*** Provided material ***

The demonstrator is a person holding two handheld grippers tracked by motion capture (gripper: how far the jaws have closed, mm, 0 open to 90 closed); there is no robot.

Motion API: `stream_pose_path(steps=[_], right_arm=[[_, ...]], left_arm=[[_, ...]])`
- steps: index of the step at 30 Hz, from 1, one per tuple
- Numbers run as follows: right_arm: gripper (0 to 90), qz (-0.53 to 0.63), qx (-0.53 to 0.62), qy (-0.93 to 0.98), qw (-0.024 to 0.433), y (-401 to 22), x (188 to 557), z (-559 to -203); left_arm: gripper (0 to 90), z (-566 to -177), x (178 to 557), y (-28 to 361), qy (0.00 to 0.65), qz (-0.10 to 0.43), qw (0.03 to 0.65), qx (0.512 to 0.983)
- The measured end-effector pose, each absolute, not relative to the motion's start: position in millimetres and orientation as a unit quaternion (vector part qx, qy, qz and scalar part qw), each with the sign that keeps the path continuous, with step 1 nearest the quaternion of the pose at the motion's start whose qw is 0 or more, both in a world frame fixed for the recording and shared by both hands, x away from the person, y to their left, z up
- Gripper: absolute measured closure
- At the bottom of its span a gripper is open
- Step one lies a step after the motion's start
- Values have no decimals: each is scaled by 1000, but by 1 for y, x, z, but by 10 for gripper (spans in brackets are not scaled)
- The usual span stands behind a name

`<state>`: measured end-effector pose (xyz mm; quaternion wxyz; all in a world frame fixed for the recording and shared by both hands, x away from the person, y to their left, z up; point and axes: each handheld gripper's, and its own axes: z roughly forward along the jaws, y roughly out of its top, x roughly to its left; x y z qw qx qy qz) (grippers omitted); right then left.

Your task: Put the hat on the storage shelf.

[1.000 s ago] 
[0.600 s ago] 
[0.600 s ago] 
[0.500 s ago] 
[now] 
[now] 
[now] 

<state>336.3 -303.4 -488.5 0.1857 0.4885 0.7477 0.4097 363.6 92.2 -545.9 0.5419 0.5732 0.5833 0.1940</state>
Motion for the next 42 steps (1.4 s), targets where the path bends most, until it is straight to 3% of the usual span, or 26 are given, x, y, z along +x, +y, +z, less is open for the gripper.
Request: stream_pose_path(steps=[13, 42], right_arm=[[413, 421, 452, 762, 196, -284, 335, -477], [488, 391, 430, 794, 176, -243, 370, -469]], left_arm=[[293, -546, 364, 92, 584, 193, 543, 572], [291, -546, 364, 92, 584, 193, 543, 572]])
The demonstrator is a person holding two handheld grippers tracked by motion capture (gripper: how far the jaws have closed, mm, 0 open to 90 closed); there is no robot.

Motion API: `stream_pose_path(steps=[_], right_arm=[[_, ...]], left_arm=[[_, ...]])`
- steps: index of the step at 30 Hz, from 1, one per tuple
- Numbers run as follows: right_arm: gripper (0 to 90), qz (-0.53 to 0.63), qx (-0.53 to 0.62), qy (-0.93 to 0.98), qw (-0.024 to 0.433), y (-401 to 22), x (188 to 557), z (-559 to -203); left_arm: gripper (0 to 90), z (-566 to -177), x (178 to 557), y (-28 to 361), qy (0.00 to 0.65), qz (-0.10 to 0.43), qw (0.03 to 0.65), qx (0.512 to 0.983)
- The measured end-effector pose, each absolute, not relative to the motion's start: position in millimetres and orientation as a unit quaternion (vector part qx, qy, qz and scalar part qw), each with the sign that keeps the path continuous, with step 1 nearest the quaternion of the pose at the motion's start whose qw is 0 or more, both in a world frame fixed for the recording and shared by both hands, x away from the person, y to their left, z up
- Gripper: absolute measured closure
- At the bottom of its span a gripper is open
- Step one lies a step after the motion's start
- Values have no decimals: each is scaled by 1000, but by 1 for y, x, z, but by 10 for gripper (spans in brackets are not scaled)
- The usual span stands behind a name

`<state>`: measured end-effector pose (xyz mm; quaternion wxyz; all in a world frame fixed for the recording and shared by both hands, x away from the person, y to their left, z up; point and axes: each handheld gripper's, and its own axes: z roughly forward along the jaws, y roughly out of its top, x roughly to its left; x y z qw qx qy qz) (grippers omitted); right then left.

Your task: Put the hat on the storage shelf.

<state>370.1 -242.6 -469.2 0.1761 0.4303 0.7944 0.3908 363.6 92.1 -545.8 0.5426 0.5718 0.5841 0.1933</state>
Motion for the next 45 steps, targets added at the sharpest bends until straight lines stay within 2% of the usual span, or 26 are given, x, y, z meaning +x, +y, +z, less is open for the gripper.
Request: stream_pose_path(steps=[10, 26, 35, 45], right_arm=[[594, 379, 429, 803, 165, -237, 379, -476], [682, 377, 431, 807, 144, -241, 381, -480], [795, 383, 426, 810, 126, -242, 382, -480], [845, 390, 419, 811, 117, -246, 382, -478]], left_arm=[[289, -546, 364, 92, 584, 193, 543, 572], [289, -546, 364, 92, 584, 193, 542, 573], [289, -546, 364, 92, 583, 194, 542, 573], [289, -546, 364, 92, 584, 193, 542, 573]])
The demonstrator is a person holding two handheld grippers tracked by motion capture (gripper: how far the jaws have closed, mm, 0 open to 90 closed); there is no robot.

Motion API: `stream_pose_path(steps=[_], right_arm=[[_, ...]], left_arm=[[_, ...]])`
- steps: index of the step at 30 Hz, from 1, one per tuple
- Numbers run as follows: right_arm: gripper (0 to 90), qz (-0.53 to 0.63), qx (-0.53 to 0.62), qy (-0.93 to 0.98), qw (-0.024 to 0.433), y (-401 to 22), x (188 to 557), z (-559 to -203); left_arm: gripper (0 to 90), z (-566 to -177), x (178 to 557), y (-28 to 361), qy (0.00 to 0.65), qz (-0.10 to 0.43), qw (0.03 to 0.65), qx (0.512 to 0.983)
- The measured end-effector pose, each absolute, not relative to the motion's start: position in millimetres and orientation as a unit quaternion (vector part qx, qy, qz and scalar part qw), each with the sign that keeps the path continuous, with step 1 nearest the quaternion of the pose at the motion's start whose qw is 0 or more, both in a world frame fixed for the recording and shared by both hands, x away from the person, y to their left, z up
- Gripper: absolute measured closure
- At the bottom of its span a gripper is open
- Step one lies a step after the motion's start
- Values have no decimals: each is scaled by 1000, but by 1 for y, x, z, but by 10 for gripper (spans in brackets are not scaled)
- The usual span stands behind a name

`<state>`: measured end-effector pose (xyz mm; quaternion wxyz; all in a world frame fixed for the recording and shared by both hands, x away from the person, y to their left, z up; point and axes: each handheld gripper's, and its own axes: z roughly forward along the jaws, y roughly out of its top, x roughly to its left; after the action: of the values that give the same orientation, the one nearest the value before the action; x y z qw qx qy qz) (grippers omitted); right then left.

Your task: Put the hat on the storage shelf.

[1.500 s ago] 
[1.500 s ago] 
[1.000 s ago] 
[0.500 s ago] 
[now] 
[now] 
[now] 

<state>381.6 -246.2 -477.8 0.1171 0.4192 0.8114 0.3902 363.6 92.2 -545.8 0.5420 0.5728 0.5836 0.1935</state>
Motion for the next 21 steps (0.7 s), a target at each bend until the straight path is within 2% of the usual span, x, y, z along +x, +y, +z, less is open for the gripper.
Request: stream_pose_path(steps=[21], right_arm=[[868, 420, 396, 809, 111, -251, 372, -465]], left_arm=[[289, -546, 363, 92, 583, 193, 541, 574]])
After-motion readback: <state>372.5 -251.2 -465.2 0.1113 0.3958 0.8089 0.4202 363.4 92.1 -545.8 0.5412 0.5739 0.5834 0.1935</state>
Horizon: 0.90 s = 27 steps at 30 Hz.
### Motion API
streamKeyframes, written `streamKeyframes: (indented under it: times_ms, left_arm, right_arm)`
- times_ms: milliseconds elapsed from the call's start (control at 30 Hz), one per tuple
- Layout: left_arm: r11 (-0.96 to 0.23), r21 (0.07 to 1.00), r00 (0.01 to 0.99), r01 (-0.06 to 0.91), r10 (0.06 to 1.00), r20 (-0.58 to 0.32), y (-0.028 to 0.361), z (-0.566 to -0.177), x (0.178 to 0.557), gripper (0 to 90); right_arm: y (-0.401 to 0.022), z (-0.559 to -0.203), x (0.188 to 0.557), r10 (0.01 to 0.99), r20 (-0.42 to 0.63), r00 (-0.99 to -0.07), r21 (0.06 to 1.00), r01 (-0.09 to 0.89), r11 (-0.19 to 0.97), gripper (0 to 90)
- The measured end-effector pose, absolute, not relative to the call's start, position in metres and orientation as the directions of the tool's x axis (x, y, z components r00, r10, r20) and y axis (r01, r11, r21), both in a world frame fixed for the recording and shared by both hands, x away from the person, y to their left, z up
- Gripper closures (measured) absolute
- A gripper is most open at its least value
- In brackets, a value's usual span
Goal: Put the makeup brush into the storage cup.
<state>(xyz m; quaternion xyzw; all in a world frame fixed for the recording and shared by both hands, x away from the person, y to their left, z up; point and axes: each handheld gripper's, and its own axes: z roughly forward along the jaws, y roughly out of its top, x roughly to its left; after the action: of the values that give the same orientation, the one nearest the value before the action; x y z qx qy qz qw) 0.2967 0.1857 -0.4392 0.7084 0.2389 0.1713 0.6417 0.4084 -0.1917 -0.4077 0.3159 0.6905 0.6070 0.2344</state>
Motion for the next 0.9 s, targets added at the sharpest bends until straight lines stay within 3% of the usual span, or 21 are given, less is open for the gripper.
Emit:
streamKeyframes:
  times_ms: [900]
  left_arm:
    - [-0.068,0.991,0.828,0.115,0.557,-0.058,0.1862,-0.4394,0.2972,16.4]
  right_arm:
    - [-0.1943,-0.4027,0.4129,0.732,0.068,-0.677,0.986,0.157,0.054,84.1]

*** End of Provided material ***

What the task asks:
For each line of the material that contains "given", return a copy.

Exercise output:
Motion for the next 42 steps (1.4 s), targets where the path bends most, until it is straight to 3% of the usual span, or 26 are given, x, y, z along +x, +y, +z, less is open for the gripper.
Motion for the next 45 steps, targets added at the sharpest bends until straight lines stay within 2% of the usual span, or 26 are given, x, y, z meaning +x, +y, +z, less is open for the gripper.
Motion for the next 0.9 s, targets added at the sharpest bends until straight lines stay within 3% of the usual span, or 21 are given, less is open for the gripper.

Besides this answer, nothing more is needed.